Самое забавное, что еще через пару месяцев и пятерня стала не нужна: Пашка был уверен в том, что всегда назовет нужный номер без жестикуляций и запинок.

Свой новый характер Пашка вылепил примерно за год.

***

Логоневроз, теряющий Пашкину душу, вел отчаянную борьбу за выживание. Пару раз Пашка с ужасом чувствовал, что вновь не может что-то произнести, и что старое возвращается. Но тут же он убеждал себя: сам виноват, дурак! Мудрецы правы: лучший поединок – это тот, которого удалось избежать. Он тоже обязан избегать некоторых ситуаций – это совсем несложно. В частности, ему нельзя работать там, где речевые вольности не допускаются. Поэтому армия и ей подобные структуры с казенными звукосочетаниями типа «Товарищподполковникза времямоегодежурствапроисшествийнебыло» – не для него.

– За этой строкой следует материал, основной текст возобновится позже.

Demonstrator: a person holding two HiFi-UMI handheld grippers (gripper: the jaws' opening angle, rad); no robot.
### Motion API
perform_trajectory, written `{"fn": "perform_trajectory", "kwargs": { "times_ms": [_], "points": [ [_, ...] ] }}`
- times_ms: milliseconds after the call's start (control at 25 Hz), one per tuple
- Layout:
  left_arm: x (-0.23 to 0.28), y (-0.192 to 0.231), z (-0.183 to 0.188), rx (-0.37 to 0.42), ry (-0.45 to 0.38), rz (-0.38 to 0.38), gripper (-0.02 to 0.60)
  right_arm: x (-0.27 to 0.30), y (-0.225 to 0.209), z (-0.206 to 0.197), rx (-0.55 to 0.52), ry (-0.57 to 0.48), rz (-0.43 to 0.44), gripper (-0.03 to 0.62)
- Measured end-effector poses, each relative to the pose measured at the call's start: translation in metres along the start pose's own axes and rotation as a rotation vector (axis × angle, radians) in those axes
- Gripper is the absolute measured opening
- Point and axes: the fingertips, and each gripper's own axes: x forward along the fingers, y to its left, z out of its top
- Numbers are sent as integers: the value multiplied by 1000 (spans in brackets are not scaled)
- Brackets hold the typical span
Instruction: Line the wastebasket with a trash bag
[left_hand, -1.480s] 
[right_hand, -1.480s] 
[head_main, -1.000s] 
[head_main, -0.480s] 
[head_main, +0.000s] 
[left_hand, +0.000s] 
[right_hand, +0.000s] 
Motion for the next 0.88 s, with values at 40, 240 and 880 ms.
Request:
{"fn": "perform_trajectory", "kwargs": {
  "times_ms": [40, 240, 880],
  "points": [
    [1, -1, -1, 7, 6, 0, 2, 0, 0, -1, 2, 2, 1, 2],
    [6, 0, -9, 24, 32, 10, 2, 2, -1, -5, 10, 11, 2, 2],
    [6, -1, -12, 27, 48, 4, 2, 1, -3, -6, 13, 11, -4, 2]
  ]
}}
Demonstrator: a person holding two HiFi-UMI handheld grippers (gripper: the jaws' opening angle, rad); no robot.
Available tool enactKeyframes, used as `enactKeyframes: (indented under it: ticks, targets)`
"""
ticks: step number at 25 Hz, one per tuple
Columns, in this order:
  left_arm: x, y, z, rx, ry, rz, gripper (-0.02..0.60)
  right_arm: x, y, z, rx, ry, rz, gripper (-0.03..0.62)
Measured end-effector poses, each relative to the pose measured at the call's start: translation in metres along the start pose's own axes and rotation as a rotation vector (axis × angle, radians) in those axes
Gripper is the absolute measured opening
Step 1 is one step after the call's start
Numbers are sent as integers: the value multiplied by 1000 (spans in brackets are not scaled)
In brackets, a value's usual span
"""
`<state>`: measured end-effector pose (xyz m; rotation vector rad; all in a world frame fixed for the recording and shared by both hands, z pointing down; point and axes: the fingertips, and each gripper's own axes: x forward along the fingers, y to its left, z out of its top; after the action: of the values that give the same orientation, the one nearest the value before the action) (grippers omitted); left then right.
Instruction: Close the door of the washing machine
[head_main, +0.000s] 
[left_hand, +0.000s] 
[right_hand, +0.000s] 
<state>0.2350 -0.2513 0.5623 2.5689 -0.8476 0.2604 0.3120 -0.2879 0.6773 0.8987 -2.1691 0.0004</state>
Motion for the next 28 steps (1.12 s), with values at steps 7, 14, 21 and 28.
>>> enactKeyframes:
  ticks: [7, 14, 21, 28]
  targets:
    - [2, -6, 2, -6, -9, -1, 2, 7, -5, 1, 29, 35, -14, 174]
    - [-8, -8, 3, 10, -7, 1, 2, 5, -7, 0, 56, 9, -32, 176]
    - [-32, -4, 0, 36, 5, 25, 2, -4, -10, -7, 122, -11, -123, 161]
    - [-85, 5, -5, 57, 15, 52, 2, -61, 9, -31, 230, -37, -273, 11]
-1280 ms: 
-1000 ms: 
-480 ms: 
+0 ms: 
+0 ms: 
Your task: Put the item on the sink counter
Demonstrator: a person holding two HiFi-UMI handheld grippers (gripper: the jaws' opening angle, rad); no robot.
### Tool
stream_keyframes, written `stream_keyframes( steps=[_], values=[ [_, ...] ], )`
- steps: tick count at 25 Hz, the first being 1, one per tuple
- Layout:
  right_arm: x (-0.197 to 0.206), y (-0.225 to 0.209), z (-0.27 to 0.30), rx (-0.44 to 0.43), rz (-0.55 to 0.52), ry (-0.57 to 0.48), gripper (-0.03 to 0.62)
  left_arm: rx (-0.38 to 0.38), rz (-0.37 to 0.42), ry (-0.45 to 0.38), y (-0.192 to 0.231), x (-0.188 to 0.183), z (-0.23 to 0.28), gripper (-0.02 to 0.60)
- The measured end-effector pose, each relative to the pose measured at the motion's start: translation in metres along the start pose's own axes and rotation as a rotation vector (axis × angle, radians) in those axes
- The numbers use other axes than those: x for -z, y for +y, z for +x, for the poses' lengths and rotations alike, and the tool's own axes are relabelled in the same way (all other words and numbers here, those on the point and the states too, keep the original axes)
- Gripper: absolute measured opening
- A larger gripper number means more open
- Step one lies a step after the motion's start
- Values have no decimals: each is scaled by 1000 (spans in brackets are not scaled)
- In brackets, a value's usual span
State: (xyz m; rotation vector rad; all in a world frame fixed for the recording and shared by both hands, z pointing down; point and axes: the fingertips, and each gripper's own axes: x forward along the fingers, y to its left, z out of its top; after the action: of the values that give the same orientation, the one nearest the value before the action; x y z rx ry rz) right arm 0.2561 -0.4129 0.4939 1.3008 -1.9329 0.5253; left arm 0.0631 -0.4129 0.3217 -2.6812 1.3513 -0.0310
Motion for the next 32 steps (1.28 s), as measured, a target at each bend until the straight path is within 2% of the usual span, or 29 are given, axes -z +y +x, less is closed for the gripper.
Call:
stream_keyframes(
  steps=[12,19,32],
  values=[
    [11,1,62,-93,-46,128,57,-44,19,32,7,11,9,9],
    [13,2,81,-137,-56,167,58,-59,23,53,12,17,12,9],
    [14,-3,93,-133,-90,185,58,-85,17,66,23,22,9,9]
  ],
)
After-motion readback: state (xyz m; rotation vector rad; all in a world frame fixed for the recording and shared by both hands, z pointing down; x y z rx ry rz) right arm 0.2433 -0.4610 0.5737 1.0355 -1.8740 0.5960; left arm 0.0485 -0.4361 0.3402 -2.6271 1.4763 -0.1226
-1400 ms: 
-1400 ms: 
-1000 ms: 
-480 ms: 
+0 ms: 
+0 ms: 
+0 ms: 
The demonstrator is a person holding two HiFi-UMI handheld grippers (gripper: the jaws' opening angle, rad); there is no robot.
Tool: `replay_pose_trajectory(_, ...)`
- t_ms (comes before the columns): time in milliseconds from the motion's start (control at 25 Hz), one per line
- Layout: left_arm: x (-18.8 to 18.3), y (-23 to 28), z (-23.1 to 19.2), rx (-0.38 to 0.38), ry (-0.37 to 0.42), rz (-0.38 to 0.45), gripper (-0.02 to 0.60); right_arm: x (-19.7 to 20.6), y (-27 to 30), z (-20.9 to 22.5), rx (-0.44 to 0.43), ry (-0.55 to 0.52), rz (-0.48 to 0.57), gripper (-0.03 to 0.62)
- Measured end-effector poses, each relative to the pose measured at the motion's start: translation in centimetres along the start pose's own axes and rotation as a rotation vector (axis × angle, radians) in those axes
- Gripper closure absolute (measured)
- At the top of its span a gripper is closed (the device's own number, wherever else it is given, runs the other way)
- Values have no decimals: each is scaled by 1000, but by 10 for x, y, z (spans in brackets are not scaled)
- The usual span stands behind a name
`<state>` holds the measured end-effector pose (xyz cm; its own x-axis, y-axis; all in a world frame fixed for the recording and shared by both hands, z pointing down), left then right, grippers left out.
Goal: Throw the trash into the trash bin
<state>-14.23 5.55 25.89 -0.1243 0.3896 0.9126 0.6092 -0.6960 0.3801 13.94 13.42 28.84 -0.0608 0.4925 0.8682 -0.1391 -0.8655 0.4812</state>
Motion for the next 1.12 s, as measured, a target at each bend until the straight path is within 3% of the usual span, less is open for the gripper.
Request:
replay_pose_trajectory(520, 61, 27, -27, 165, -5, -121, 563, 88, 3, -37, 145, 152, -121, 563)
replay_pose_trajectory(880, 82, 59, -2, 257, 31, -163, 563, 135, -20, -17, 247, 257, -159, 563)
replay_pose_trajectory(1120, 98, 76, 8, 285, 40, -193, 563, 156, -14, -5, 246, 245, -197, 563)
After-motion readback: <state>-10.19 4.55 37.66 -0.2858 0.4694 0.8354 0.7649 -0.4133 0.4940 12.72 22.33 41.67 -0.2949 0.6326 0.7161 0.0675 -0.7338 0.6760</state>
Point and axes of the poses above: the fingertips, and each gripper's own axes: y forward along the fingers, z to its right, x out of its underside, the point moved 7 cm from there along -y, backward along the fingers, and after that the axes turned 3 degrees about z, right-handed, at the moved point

Нельзя с ходу подхватывать и продолжать чужую мысль: необходимо научиться, под стать Онегину, «хранить молчанье в важном споре». По той же причине ему нельзя высовываться из окна машины, чтобы спросить о чем-то прохожего – надо выйти, спокойно подойти и задать вопрос.

Еще не нужно опускаться до чтения по бумажке – ему необходимо только свободное изложение мыслей. И даже декламировать стихи нужно с оглядкой, чтобы «Тридцать три богатыря» вдруг не превратились в «т-т-т»…

Подобную цену победы над заиканием Пашка счел смехотворной. Вскоре неведомый прежде характер стал второй натурой. Резкие движения уступили место размеренным, полусонным.
 
***

Родители решили, что у него с возрастом «всё прошло само собой». А Пашка с этим и не спорил.

 И по-прежнему улыбался, когда на экране вновь появлялся артист Ширвиндт.